Toujours à l’affût du "meilleur de la télé" tous genres et supports confondus, le Fipa va donner à voir, jusqu’à dimanche, les meilleures fictions et séries, les meilleurs reportages et documentaires glanés dans le monde (21 pays) afin de justifier sa réputation de laboratoire d’idées et de dénicheur de tendances.

Deux œuvres belges figurent parmi les 56 programmes présentés en compétition : "Le mystère musical coréen", film de Pierre Barré et Thierry Loreau, déjà diffusé par la RTBF et "Moïse Katumbi, foot, business et politique", le dernier film en date de Thierry Michel, qui signera là son avant-première mondiale.

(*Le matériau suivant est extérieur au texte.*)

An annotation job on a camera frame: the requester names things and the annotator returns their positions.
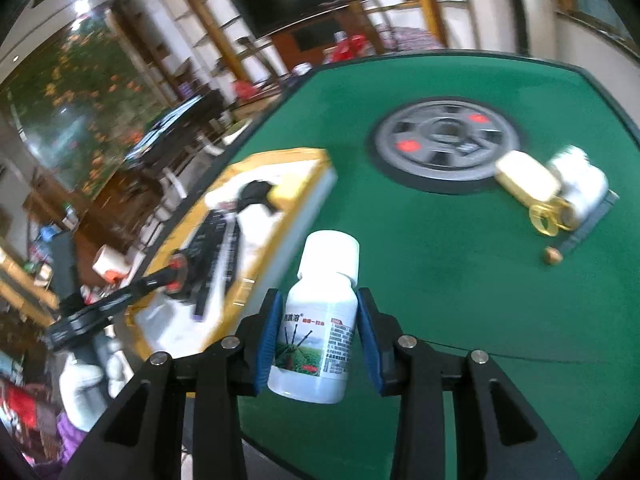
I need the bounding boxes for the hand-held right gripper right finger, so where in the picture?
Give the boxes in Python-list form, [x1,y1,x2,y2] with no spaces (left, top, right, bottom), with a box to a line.
[356,287,581,480]

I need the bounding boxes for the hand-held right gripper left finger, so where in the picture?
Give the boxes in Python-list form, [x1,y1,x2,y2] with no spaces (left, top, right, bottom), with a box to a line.
[62,287,286,480]

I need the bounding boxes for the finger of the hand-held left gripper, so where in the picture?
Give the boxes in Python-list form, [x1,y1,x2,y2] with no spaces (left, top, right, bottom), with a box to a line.
[100,255,201,311]

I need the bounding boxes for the white labelled bottle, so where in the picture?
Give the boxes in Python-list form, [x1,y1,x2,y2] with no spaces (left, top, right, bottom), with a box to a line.
[267,230,361,405]

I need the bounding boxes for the black remote control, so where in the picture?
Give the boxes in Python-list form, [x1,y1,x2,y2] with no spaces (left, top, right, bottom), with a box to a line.
[192,209,242,320]

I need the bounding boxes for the yellow-rimmed white foam box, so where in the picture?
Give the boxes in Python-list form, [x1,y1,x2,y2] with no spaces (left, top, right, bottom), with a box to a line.
[125,147,341,356]

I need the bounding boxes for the white cup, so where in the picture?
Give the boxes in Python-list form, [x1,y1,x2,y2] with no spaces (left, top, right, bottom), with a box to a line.
[92,245,132,281]

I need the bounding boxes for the green mahjong table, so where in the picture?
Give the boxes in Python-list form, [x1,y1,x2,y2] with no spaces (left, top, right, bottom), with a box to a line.
[115,49,640,480]

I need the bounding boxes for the black crumpled object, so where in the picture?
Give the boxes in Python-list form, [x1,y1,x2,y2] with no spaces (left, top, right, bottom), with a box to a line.
[239,180,278,213]

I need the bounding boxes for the black side desk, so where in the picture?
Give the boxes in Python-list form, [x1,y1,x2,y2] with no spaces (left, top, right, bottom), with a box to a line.
[122,91,226,171]

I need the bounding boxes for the round grey table dial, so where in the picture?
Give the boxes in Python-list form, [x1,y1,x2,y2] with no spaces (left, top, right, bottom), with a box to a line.
[370,96,523,196]

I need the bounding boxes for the cream yellow box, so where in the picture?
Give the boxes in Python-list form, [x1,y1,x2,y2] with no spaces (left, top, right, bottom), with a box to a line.
[495,151,562,207]

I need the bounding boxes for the black flat strip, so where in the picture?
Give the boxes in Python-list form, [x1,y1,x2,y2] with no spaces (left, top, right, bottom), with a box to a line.
[560,189,620,256]

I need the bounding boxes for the small white bottle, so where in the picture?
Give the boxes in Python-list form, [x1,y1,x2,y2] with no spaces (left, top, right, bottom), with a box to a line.
[546,145,593,186]
[562,166,610,226]

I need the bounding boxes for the red plastic bag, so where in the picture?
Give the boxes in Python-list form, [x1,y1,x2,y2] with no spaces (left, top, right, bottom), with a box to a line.
[332,35,371,61]

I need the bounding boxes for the wooden television cabinet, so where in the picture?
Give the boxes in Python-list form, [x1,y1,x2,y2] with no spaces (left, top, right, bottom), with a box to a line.
[272,2,386,68]

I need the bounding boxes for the green floral wall painting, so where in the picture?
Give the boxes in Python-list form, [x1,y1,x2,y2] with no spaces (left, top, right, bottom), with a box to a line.
[0,15,166,201]

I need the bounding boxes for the clear yellow tape ring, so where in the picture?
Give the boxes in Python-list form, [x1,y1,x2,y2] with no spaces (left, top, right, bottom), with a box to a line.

En prise directe avec le réel, le Fipa permettra, en outre, dans ses catégories reportages et documentaires, de s’interroger sur des sujets tels que l’homoparentalité, avec le reportage de Delphine Lanson : "Naître père" ou sur la situation du pays du cèdre : "Liban, des guerres et des hommes" de Frédéric Laffont.

Côté fictions, "Le destin de l’Inde" réalisé par Laurent Jaoui, "Les anonymes", brûlot politique de Pierre Schoeller, "La dernière campagne", signée par Bernard Stora, ou "Le métis de Dieu", filmé par Ilan Duran Cohen, sont également très attendus.

Et ceci, sans oublier l’incroyable vivier constitué par les séries avec des intrigues venues d’Israël, de Suède, du Brésil, d’Australie, de Russie, des Etats-Unis, de Grande-Bretagne et de Belgique.